* _EXCERPTED DATA_

#####

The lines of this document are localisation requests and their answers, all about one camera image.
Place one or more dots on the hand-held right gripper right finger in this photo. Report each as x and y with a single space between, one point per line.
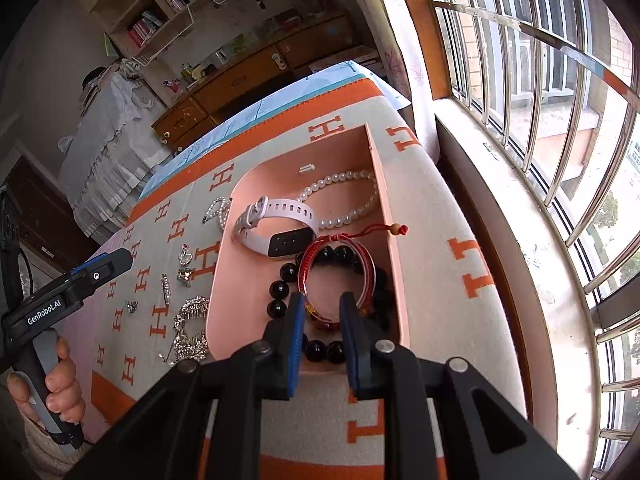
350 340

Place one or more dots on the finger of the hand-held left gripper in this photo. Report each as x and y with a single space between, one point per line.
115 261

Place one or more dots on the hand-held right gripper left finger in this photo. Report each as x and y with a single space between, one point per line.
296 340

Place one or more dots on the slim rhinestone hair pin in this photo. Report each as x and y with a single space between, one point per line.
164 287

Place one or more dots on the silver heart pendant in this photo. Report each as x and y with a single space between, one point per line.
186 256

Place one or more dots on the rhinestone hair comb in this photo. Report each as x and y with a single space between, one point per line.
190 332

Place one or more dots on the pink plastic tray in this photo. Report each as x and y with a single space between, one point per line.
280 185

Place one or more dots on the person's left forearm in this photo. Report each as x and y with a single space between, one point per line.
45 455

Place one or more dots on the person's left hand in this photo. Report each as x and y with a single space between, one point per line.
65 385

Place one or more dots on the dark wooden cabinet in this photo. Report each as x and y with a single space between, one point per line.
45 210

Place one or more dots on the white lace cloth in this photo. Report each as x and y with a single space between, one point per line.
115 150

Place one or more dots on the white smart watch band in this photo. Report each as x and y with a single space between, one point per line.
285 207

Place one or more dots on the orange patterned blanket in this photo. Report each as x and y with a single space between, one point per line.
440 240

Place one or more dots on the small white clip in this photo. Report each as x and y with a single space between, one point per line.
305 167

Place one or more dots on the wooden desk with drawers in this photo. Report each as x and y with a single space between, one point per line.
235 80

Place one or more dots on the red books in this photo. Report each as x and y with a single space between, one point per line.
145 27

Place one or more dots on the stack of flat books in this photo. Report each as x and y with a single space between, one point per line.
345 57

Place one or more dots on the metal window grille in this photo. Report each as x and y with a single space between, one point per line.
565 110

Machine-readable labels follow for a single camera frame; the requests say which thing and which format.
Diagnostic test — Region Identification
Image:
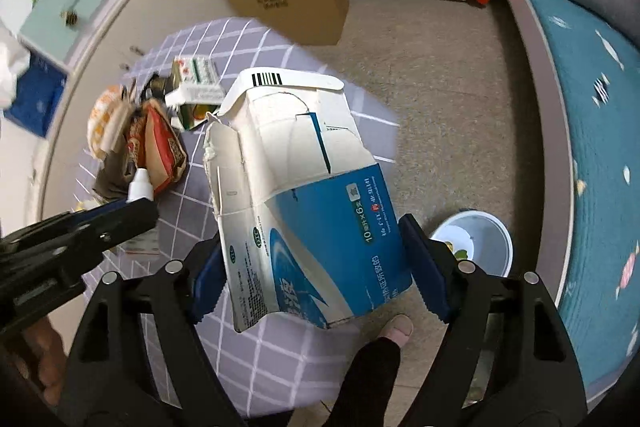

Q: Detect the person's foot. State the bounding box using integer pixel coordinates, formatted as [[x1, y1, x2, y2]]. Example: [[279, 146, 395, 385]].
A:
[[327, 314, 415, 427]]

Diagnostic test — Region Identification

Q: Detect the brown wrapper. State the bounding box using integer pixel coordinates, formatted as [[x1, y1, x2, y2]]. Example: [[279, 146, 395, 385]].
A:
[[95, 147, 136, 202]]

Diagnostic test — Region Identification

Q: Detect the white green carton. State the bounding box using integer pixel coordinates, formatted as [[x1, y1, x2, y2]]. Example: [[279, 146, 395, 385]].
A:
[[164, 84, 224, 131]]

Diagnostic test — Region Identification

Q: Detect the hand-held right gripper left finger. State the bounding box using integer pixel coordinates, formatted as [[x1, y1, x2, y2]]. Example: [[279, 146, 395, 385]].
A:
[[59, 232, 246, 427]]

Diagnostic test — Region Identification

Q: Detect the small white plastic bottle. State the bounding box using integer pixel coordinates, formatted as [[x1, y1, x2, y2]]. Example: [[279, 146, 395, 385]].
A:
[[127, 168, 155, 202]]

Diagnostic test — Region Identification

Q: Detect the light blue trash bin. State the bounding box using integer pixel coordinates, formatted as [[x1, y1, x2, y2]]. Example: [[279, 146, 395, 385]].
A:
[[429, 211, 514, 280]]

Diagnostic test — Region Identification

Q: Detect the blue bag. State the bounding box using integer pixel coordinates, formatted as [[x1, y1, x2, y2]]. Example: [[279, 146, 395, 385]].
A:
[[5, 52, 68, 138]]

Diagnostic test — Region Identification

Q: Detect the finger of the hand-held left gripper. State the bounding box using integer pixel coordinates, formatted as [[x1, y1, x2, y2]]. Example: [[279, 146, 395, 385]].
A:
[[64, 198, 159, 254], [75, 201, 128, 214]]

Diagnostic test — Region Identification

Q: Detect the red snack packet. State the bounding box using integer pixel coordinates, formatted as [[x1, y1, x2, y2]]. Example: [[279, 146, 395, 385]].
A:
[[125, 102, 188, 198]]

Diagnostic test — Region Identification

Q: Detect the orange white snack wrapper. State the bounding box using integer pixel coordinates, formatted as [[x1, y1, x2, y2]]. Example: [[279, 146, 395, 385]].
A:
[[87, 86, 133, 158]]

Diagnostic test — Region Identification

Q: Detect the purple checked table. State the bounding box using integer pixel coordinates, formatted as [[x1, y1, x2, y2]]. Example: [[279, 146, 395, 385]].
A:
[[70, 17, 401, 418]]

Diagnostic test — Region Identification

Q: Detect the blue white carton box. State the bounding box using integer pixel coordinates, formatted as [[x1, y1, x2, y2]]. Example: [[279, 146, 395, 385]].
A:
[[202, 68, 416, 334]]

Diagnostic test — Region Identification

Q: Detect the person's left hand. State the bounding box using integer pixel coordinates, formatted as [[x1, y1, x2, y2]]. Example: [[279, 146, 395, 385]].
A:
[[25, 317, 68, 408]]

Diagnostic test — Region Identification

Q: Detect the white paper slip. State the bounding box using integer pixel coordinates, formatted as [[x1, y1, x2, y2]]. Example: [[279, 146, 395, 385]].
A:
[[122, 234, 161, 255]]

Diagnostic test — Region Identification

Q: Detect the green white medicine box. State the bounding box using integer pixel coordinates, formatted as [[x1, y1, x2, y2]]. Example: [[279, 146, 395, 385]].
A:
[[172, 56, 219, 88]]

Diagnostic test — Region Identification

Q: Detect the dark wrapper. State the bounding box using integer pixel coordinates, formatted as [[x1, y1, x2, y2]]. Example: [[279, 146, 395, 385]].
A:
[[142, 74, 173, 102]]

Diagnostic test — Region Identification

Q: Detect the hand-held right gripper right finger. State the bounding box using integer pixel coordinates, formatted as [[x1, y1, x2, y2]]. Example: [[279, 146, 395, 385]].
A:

#####

* _TRY IT_
Your answer should reproduce each line of the listing that holds the word "requests".

* _RESULT OF THE TASK_
The lines of this document are localisation requests and their answers, all about one camera image.
Machine-readable labels follow for a single camera frame; the requests say which thing and which format.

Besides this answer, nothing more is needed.